As per 2001 census, Shyampur I block had a total population of 182,333, out of which 92,921 were males and 89,412 were females. Shyampur I block registered a population growth of 14.93 per cent during the 1991-2001 decade. Decadal growth for Howrah district was 12.76 per cent. Decadal growth in West Bengal was 17.84 per cent. Scheduled castes at 34,580 formed around one-sixth the population. Scheduled tribes numbered 1,110.

===Census Towns and large villages===
Census Towns in Shyampur I CD Block (2011 census figures in brackets): Shyampur (7,354), Dinga Khola (5,271), Radhapur (4,623) and Jallabad (5,381).

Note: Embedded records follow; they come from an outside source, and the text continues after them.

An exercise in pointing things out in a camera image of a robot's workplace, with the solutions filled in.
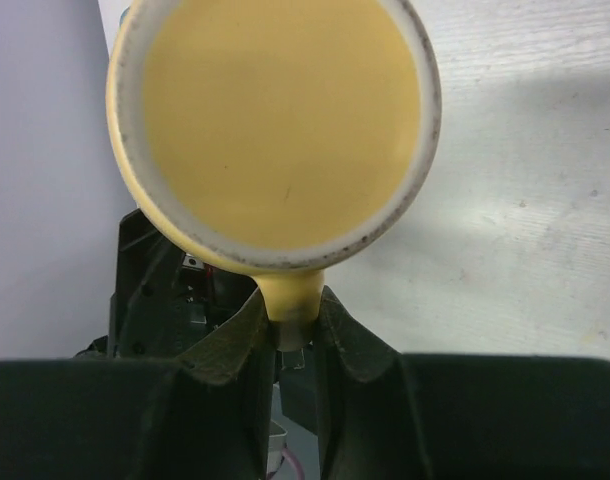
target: mug rim
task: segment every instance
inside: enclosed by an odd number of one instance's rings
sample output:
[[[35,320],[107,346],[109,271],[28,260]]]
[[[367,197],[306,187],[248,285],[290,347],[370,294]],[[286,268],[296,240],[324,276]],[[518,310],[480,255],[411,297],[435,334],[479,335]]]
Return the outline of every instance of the mug rim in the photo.
[[[420,127],[405,177],[389,200],[356,228],[321,245],[278,250],[252,247],[214,232],[178,201],[162,179],[148,151],[146,136],[143,138],[142,115],[138,118],[140,96],[137,95],[139,100],[134,100],[135,92],[140,94],[139,82],[143,75],[134,72],[142,72],[144,58],[157,33],[151,25],[158,23],[160,26],[181,0],[135,0],[119,30],[110,58],[107,122],[114,154],[128,190],[143,213],[173,243],[207,262],[239,273],[312,270],[358,253],[403,215],[420,191],[438,146],[442,113],[440,79],[429,37],[410,1],[376,1],[403,36],[419,83]],[[130,100],[132,108],[123,108]]]

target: cable
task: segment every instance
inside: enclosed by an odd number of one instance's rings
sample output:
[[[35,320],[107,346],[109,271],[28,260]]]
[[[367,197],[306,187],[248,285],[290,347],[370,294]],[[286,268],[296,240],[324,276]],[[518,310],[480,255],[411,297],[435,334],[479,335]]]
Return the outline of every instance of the cable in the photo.
[[[278,470],[280,470],[283,466],[283,461],[287,460],[287,463],[289,463],[289,466],[292,467],[292,470],[294,470],[294,473],[296,474],[296,480],[305,480],[305,471],[303,470],[303,465],[301,465],[301,462],[298,460],[298,457],[296,457],[294,452],[292,452],[289,448],[285,447],[283,448],[283,451],[281,453],[283,455],[283,458],[281,459],[281,464],[279,465]],[[278,470],[276,470],[275,472],[268,473],[267,480],[271,480],[272,478],[274,478],[274,475],[278,473]]]
[[[303,470],[301,462],[298,461],[296,455],[287,447],[283,448],[283,458],[287,460],[287,463],[289,463],[292,470],[294,470],[296,480],[305,480],[305,471]]]

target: yellow mug
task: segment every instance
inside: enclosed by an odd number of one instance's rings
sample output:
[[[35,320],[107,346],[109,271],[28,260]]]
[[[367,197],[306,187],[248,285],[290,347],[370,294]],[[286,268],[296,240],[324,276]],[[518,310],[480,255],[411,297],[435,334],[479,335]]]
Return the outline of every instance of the yellow mug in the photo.
[[[139,207],[184,251],[252,276],[283,351],[310,340],[323,269],[413,201],[441,117],[407,0],[136,0],[106,100]]]

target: white wooden surface
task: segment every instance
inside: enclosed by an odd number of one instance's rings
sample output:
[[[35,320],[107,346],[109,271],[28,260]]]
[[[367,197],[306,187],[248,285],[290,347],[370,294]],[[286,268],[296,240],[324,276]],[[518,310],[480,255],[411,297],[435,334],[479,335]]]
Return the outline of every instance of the white wooden surface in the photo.
[[[107,50],[112,51],[114,40],[118,34],[120,19],[123,13],[132,4],[132,0],[98,0],[98,6],[103,20],[105,43]]]
[[[444,123],[402,221],[328,283],[403,351],[610,358],[610,0],[416,0]]]

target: white wall
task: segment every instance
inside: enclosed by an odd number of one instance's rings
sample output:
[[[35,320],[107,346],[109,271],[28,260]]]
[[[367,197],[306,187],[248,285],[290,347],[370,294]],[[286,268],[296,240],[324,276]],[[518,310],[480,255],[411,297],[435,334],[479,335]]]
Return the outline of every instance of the white wall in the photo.
[[[69,356],[107,329],[133,202],[106,133],[96,0],[0,0],[0,357]]]

Large villages in Shyampur I CD Block (2011 census figures in brackets): Srikol (4,465), Kotara (4,613), Deuli (6,642), Dakshin Durgapur (4,457), Baneshwarpur (4,928), Sibpur (4,499), Gurepol (7,613), Sibganja (4,764), Bhagawanpur (4,680), Gajankol (4,406), Dhandoli (6,307), Belari (4,383), Ramchandrapur (6,038) and Alipur (7,533).

===Literacy===
As per 2011 census the total number of literates in Shyampur I CD Block was 144,440 (78.96% of the population over 6 years) out of which 78,249 (54%) were males and 66,200 (46%) were females.

As per 2011 census, literacy in Howrah district was 78.66%. Literacy in West Bengal was 77.08% in 2011. Literacy in India in 2011 was 74.04%.

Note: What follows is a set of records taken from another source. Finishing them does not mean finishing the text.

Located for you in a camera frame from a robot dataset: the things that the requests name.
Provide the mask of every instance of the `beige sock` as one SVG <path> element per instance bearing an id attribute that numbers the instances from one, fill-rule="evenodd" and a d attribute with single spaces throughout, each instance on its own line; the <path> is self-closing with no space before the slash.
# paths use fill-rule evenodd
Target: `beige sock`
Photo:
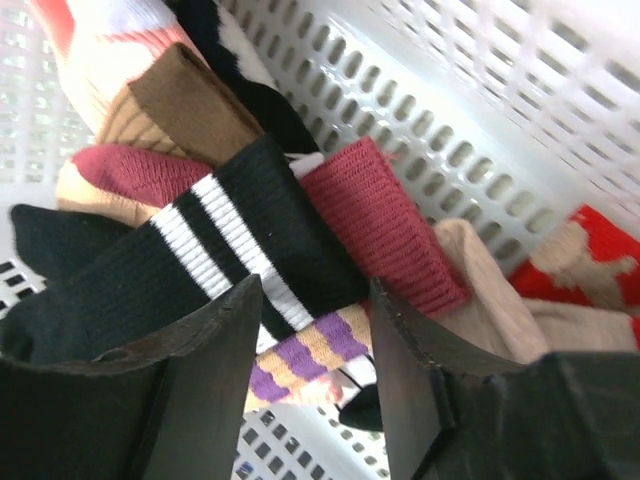
<path id="1" fill-rule="evenodd" d="M 627 314 L 523 300 L 468 222 L 444 220 L 435 231 L 473 292 L 471 302 L 437 320 L 477 347 L 521 363 L 555 350 L 638 349 Z"/>

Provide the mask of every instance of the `brown sock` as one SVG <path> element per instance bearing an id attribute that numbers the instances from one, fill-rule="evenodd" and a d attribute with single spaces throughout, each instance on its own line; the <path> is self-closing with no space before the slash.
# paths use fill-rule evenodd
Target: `brown sock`
<path id="1" fill-rule="evenodd" d="M 118 93 L 96 143 L 191 157 L 217 168 L 262 134 L 215 73 L 175 44 Z"/>

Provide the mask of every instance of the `ribbed sock cuff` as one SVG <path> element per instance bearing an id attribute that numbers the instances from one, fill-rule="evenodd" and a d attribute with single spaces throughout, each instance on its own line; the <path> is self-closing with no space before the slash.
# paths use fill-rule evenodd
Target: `ribbed sock cuff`
<path id="1" fill-rule="evenodd" d="M 300 180 L 314 206 L 368 277 L 380 277 L 422 314 L 468 298 L 433 230 L 370 138 Z"/>

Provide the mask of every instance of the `white stripe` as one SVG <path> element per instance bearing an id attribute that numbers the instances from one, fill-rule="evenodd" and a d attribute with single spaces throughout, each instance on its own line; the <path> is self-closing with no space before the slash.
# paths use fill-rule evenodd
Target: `white stripe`
<path id="1" fill-rule="evenodd" d="M 173 254 L 210 299 L 218 298 L 233 286 L 211 260 L 176 207 L 169 205 L 163 208 L 151 217 L 151 224 L 158 229 Z M 263 351 L 262 345 L 276 343 L 261 323 L 256 351 Z"/>
<path id="2" fill-rule="evenodd" d="M 273 307 L 296 331 L 313 322 L 313 317 L 282 279 L 253 237 L 233 202 L 212 175 L 200 180 L 192 189 L 226 242 L 251 273 L 262 278 L 262 286 Z"/>

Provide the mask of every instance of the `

As per 2001 census, Shyampur I block had a total literacy of 72.65 per cent for the 6+ age group. While male literacy was 81.18 per cent female literacy was 63.79 per cent. Howrah district had a total literacy of 77.01 per cent, male literacy being 83.22 per cent and female literacy being 70.11 per cent.

| Literacy in CD blocks of Howrah district |
|---|
| Howrah Sadar subdivision |
| Bally Jagachha – 87.75% |
| Domjur – 81.33% |
| Panchla – 78.98% |
| Sankrail – 83.11% |
| Jagatballavpur – 79.22% |
| Uluberia subdivision |
| Uluberia I – 77.39% |
| Uluberia II – 78.05% |
| Amta I – 81.26% |
| Amta II – 81.47% |
| Udaynarayanpur – 81.05% |
| Bagnan I – 84.09% |
| Bagnan II – 82.57% |
| Shyampur I – 78.96% |
| Shyampur II – 80.49% |
| Source: 2011 Census: CD Block Wise Primary Census Abstract Data |

===Religion and language===

In 2011 census Hindus numbered 164,164 and formed 79.74% of the population in Shyampur I CD Block. Muslims numbered 41,428 and formed 20.13% of the population. Others numbered 257 and formed 0.13% of the population.

In 2011, Hindus numbered 3,535,844 and formed 72.90% of the population in Howrah district. Muslims numbered 1,270,641 and formed 26.20% of the population. In West Bengal Hindus numbered 64,385,546 and formed 70.53% of the population. Muslims numbered 24,654,825 and formed 27.01% of the population.

Bengali is the predominant language, spoken by 99.86% of the population.

==Economy==

===Infrastructure===
Up to 2003-04, Shyampur I CD Block had 525 hectares of vested land, out of which 236 hectares were distributed amongst 3,166 persons. Shyampur I had 5,000 hectares of canals for irrigation. In Shyampur I CD Block 67 mouzas were electrified up to March 2004.

==Education==
In 2003-04, Shyampur I CD Block had 125 primary schools with 19,338 students, 6 middle schools with 1,555 students, 12 high schools with 10,915 students and 7 higher secondary schools with 7,581 students. Shyampur I CD Block had 203 institutions with 26,563 students for special and non-formal education. It had 1 mass literacy centre.

==Healthcare==
Shyampur I CD Block had 3 health centres, 3 clinics and 1 dispensary with 31 beds and 5 doctors in 2003. It had 28 family welfare centres.